• [Supplied data]
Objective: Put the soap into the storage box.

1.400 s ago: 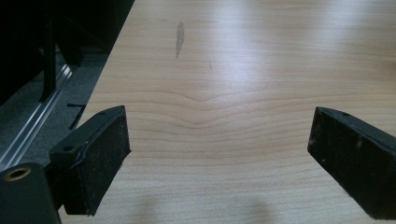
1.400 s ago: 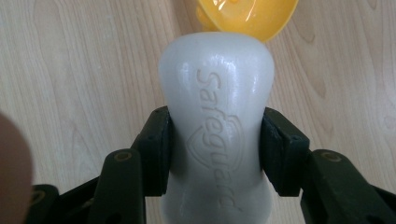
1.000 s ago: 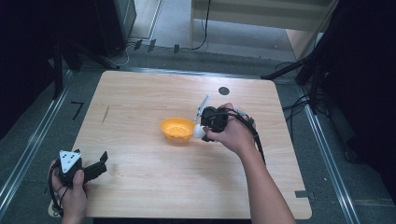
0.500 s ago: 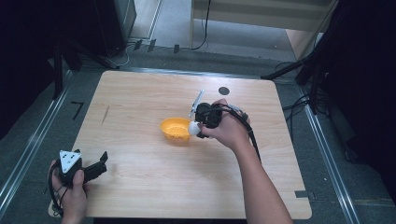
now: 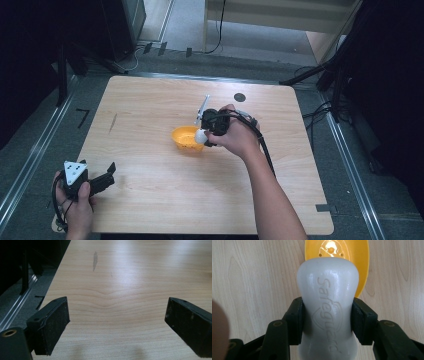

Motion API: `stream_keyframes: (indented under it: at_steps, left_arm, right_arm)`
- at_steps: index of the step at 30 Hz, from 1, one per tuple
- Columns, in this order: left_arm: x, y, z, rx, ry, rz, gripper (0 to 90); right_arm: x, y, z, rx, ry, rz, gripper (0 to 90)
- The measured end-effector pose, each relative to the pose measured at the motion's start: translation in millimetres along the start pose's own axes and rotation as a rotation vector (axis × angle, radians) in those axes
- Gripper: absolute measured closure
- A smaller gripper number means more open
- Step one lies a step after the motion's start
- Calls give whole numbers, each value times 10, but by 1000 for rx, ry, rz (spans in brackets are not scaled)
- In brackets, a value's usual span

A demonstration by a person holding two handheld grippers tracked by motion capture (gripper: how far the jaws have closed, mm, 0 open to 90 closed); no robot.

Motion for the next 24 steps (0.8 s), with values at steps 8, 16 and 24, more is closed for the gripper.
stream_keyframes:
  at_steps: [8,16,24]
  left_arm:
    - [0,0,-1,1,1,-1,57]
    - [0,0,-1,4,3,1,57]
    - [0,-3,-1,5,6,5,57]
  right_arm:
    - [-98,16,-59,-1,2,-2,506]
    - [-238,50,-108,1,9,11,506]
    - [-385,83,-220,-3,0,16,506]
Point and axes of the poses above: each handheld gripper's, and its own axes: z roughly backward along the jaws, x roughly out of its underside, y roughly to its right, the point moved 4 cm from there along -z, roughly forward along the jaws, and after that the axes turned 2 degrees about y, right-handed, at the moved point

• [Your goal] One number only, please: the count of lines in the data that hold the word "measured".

• [Your solution] 2